▶ **HOW TO COMPLETE THIS TASK**
As soon as the line containing "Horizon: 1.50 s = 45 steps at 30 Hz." appears in the material below, start returning lines exactly, and end with the line containing "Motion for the".

▶ **SOURCE DATA**
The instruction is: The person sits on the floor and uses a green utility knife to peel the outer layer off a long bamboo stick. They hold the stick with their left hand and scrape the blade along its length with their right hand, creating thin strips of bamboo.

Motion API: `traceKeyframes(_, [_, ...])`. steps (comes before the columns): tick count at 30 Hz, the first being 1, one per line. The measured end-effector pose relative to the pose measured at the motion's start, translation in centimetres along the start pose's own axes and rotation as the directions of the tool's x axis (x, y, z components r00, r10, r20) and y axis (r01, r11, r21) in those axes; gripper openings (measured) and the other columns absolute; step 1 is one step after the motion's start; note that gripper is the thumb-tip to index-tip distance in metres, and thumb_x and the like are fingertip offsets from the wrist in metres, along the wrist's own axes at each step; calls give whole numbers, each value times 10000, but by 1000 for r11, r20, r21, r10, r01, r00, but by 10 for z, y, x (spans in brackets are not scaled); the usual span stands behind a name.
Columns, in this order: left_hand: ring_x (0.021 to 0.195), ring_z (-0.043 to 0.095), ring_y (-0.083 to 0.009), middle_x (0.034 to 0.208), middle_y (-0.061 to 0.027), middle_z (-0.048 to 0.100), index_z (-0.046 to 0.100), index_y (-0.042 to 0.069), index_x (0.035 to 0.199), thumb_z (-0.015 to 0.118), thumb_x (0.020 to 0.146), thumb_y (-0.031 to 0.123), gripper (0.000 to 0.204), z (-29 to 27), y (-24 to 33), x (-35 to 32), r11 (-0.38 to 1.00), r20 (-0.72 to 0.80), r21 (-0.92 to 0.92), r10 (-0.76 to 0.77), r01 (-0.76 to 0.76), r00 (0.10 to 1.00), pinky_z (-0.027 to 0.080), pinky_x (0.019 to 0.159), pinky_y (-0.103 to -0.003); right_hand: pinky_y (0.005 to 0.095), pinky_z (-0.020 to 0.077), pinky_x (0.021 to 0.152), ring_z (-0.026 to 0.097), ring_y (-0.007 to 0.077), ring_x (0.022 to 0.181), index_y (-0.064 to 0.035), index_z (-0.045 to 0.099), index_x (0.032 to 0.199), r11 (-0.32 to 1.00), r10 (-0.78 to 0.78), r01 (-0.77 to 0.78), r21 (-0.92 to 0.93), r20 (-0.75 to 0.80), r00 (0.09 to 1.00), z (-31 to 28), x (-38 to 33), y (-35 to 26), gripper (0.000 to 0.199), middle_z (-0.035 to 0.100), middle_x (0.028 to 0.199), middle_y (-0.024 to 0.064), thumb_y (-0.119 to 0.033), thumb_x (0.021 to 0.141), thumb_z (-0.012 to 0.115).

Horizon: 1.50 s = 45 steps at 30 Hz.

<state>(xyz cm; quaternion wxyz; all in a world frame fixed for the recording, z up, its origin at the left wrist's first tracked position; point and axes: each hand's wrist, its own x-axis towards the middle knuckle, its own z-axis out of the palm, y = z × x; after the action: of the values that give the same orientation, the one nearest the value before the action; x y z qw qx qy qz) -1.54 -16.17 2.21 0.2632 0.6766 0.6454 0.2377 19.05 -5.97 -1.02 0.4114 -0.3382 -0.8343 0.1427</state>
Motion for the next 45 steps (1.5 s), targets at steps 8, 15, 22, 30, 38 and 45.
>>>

▶ **THE ANSWER**
Horizon: 1.50 s = 45 steps at 30 Hz.

<state>(xyz cm; quaternion wxyz; all in a world frame fixed for the recording, z up, its origin at the left wrist's first tracked position; point and axes: each hand's wrist, its own x-axis towards the middle knuckle, its own z-axis out of the palm, y = z × x; after the action: of the values that give the same orientation, the one nearest the value before the action; x y z qw qx qy qz) -1.54 -16.17 2.21 0.2632 0.6766 0.6454 0.2377 19.05 -5.97 -1.02 0.4114 -0.3382 -0.8343 0.1427</state>
Motion for the next 45 steps (1.5 s), targets at steps 8, 15, 22, 30, 38 and 45.

The full output has already been given.